Она опустила голову, не давая ответа.
— Скажите, в чем меня обвиняют? — спросил я.
— Я хочу, Роланд, прежде чем услышу от вас одно слово оправдания, сказать вам, что я никогда не верила в вашу виновность. Я слишком хорошо вас знала, чтобы поверить, что вы могли совершить такие поступки и при подобных обстоятельствах. Это не в вашем характере.
— Благодарю вас, Ленора! — сказал я. — Вы теперь такая же, какой были и раньше: самая прекрасная и самая благородная на всем свете.
— Не говорите этого, Роланд! Ничто, кроме ваших собственных слов не могло бы изменить мое мнение о вас, которое складывалось в продолжение многих лет, когда мы оба были еще детьми. Я скажу вам, почему моя мать так относится к вам. Когда мой отец умер в Новом Орлеане, мистер Адкинс привел обратно корабль, и вы не возвратились на нем. Мы были удивлены этому и спросили мистера Адкинса, почему он не привез вас домой. Он сначала не мог дать удовлетворительного объяснения, но когда мы стали настаивать, он сказал, что вы не только пренебрегали своими обязанностями и доставляли много горя моему отцу, когда он находился на смертном одре, но, узнав, что нет никакой надежды на его выздоровление, стали обращаться с ним, как с человеком, не представляющим уже для вас никакого интереса. Он рассказал, что вы до смерти отца бежали с корабля, и никакие его просьбы не могли убедить вас остаться с ним. Это не могло быть правдой; я знала, что вы не могли этого сделать. Но моя мать думает, что в обвинениях, возводимых на вас мистером Адкинсом, есть частица правды, и она вам этого никогда не простит. Ваш обвинитель утверждает также, что, оставив корабль, вы захватили и часть чужих вещей; но это он сказал несколько месяцев спустя, когда и мысль о вашем возвращении сюда казалась невозможной.

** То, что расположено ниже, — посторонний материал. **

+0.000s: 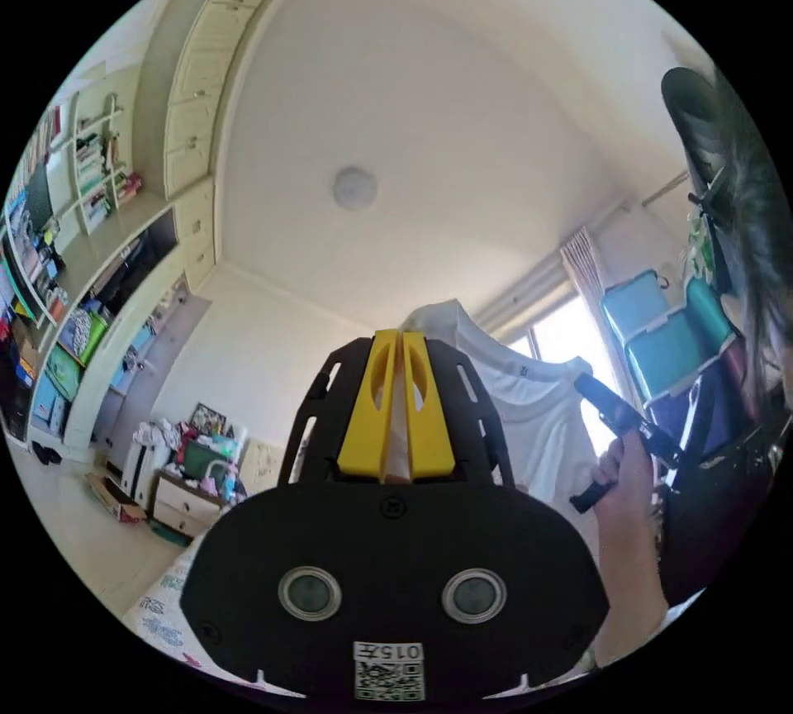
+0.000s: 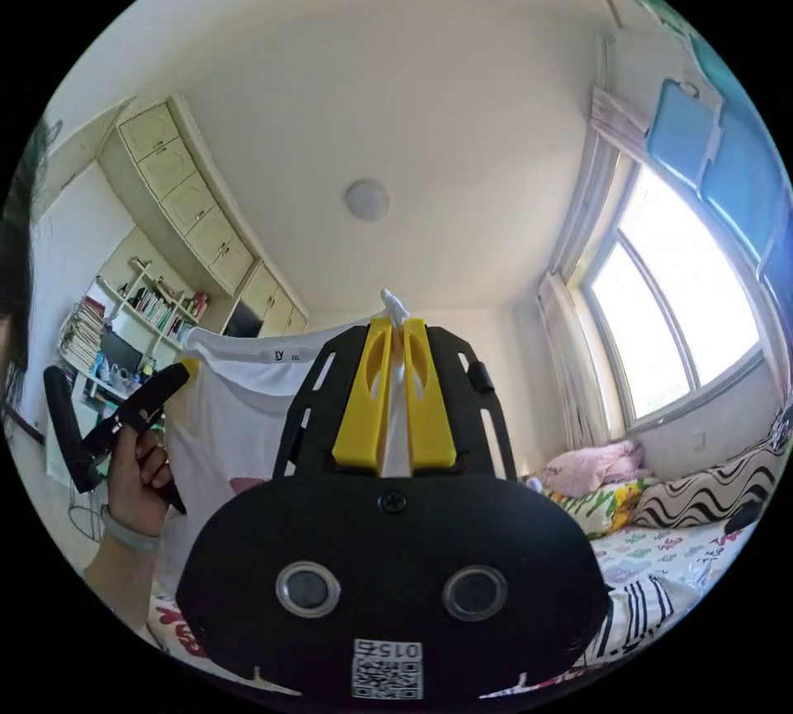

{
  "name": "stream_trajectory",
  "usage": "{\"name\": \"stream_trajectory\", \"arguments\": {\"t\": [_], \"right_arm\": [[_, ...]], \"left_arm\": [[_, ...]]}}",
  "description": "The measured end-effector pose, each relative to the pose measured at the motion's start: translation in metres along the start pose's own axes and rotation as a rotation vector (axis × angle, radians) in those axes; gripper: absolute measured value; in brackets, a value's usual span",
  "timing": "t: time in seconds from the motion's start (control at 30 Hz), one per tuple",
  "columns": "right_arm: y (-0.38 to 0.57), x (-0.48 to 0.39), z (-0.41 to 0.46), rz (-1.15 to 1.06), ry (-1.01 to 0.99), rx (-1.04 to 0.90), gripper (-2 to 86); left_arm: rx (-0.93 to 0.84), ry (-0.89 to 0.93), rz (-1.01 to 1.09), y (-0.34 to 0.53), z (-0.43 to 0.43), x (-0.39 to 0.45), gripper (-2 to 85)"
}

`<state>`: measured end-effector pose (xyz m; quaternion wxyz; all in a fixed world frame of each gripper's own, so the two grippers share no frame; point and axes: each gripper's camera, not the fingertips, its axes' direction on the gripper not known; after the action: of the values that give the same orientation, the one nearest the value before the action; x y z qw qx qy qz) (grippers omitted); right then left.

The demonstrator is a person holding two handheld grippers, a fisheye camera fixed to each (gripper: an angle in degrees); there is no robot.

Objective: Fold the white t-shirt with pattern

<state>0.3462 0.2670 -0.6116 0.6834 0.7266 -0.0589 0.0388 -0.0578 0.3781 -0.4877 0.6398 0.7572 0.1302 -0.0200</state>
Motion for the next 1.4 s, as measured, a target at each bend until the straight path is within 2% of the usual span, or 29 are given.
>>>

— Что же случилось теперь с мистером Адкинсом? — спросил я.
— Он в настоящее время в плавании, на пути из Нового Орлеана, на «Леноре». Он вошел в доверие моей матери и является командиром «Леноры». Недавно Адкинс стал мне совсем отвратителен, признавшись, что любит меня. Это было уже слишком! Моя мать, я боюсь, очень доверяет всему, что он говорит. Она благодарна ему за его внимание к моему отцу перед его смертью и за ту заботу, которую он проявляет к нам. В последнее время его обращение сильно изменилось. Он ведет себя как член нашей семьи и собственник корабля. Я думаю, что он через несколько дней прибудет в Ливерпуль.